§ The problem
Please show all lines of the records that include "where".

[Dataset records]
==================================================
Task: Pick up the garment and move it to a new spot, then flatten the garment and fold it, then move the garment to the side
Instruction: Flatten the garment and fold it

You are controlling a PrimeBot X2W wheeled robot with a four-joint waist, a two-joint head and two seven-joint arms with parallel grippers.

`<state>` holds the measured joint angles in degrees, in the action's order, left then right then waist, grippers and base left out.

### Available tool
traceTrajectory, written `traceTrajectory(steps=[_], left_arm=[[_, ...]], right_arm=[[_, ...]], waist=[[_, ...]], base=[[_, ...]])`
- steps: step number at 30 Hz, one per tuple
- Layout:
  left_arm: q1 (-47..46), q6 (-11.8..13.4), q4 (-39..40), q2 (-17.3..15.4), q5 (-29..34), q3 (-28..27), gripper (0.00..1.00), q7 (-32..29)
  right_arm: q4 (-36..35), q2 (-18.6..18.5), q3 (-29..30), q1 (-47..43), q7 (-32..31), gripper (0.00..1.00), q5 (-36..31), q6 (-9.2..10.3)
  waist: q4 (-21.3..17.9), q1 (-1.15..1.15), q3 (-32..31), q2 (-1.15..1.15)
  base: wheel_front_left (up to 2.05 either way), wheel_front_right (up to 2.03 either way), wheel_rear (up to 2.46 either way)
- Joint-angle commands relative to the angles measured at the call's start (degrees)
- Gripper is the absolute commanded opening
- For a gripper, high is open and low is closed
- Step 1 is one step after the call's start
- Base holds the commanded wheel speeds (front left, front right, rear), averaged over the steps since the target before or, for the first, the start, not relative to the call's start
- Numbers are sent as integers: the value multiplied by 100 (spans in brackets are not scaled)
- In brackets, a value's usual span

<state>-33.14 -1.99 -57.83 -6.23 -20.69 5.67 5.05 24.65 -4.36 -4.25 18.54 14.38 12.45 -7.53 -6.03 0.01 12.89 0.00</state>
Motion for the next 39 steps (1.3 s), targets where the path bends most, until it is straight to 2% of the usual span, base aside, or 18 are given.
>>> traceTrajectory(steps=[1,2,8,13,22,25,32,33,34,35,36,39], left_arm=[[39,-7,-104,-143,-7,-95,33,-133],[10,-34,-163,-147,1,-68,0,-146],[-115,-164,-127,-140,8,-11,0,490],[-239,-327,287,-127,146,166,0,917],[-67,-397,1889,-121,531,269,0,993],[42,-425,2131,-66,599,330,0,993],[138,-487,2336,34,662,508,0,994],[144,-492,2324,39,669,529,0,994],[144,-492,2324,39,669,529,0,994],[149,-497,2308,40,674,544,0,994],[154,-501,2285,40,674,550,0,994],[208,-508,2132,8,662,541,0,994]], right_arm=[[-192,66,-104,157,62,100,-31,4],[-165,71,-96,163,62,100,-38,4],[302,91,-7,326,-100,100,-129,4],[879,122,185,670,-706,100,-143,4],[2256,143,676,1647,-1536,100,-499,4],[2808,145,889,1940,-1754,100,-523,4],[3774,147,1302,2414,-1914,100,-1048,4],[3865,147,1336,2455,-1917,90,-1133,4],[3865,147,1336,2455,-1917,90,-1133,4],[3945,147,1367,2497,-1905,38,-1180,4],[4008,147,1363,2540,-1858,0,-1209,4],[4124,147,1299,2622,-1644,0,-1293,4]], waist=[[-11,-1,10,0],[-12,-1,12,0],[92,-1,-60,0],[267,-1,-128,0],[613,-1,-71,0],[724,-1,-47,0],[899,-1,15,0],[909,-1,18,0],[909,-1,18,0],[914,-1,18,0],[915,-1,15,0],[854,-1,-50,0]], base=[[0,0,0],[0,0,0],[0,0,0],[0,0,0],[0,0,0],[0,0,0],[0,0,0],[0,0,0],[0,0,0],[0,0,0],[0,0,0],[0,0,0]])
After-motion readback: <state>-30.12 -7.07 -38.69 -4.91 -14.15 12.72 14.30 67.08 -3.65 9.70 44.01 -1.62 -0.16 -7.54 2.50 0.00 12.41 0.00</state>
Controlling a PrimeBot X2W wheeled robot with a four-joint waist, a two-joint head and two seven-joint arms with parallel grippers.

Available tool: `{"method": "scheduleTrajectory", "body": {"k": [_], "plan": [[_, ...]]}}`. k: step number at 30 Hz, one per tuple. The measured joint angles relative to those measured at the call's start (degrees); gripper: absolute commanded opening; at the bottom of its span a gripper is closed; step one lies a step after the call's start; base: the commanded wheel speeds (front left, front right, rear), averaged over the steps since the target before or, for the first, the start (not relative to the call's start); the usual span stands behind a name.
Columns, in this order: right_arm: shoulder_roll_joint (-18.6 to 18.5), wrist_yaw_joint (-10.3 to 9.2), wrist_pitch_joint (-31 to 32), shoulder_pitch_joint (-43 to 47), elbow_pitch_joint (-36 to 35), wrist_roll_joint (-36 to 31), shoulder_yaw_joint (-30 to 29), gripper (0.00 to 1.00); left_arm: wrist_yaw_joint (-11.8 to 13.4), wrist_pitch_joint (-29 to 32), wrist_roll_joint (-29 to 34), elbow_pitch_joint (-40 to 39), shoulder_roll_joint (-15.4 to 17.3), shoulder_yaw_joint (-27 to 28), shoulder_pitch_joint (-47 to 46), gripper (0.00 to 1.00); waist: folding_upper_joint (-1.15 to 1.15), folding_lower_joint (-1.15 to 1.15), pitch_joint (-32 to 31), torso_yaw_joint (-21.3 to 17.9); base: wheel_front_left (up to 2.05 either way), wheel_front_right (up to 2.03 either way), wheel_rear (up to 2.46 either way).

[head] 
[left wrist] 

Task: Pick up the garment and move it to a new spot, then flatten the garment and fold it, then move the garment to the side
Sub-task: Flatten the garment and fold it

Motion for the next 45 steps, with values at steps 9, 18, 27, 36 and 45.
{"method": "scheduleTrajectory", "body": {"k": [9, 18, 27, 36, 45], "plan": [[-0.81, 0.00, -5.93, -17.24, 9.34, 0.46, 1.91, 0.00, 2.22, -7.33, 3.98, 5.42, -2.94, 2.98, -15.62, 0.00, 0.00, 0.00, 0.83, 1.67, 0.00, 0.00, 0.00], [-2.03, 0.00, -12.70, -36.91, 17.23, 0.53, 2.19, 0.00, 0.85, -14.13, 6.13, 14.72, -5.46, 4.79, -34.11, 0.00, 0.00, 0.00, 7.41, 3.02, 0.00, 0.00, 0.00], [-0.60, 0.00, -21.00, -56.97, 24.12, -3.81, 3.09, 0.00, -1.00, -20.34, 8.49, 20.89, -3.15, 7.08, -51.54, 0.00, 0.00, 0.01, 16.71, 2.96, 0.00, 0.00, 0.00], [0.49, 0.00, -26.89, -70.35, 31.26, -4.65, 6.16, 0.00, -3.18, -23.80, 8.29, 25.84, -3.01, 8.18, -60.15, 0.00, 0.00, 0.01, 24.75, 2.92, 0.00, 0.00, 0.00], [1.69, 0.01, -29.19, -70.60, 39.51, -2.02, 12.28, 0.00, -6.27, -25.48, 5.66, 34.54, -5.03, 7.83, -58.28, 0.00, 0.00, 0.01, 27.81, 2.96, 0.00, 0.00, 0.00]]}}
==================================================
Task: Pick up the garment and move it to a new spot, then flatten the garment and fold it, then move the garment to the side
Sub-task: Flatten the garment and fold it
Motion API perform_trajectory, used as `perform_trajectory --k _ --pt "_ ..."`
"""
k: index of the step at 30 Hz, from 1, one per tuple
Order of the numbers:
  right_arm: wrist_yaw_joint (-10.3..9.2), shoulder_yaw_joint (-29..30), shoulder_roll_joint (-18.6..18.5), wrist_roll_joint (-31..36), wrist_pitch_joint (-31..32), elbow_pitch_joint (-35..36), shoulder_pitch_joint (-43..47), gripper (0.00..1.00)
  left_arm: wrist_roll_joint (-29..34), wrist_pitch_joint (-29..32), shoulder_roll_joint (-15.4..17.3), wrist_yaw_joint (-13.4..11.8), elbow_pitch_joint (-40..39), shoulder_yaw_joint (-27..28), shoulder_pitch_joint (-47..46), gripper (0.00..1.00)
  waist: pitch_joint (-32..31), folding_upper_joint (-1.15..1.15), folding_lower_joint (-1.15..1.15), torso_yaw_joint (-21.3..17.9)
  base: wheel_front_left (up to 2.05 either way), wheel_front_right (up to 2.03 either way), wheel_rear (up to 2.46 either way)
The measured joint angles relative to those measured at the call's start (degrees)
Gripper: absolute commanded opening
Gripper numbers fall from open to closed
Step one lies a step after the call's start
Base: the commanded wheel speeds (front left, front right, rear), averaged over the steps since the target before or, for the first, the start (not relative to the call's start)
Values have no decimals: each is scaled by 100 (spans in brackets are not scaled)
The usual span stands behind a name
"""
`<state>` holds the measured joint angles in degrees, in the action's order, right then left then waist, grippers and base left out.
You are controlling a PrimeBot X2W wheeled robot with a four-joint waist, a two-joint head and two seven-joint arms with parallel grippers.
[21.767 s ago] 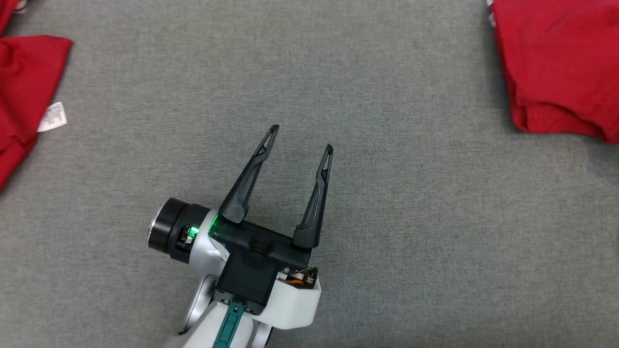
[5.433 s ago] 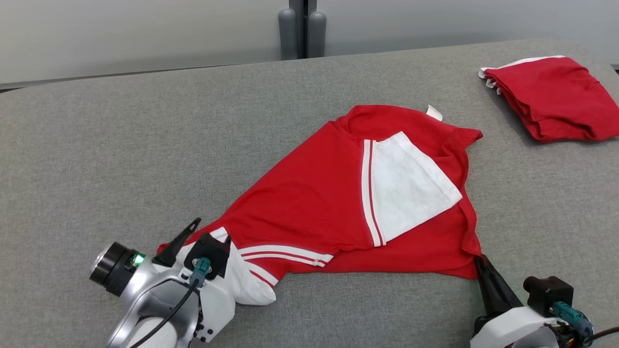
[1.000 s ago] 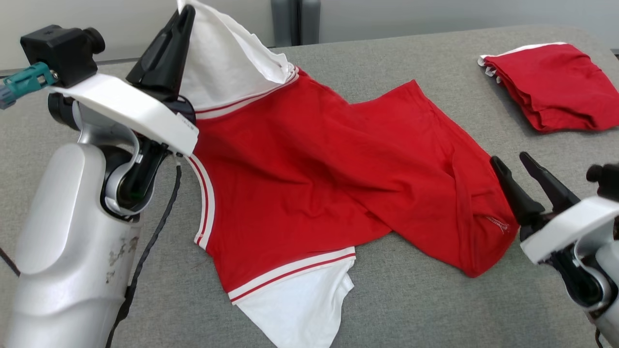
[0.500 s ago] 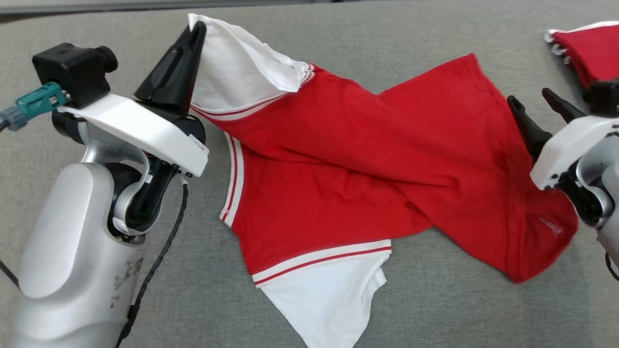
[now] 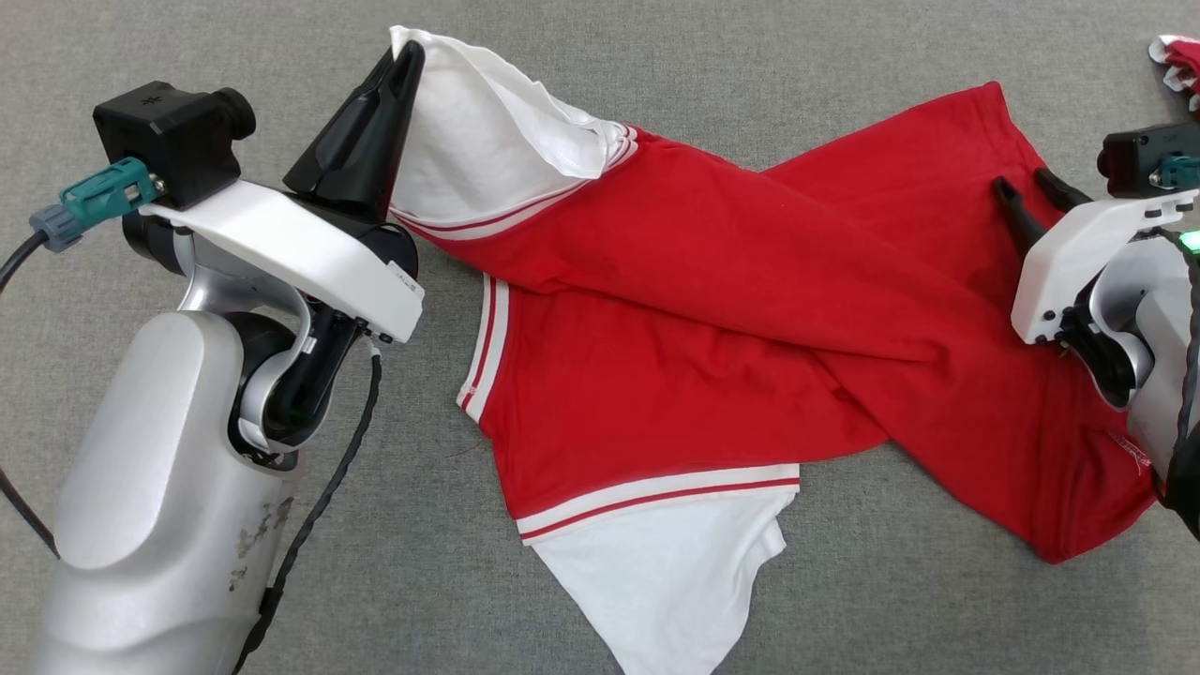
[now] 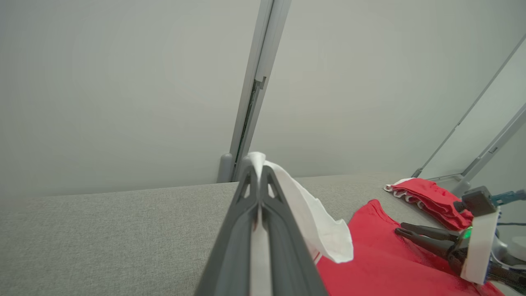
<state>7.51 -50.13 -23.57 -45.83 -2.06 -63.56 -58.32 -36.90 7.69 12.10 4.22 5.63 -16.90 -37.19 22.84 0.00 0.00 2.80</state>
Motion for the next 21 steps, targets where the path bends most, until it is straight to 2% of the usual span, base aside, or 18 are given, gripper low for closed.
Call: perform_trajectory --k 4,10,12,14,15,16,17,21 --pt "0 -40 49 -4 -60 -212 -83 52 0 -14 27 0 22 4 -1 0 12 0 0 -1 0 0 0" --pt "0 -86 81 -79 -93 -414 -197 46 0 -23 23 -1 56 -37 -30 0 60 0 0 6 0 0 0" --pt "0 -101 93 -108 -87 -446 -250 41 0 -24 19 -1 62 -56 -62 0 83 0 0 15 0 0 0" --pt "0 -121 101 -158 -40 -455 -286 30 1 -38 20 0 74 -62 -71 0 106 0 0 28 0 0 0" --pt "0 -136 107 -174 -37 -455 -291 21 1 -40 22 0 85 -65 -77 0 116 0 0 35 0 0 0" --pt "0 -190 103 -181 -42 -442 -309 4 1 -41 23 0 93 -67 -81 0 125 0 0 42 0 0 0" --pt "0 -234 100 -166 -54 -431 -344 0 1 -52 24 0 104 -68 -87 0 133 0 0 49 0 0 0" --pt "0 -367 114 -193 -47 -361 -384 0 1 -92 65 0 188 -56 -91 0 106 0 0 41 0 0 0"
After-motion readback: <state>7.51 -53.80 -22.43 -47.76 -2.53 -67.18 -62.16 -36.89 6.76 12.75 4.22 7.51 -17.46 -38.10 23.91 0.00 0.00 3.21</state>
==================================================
§ Your solution
Motion for the next 39 steps (1.3 s), targets where the path bends most, until it is straight to 2% of the usual span, base aside, or 18 are given.
Motion for the next 21 steps, targets where the path bends most, until it is straight to 2% of the usual span, base aside, or 18 are given, gripper low for closed.

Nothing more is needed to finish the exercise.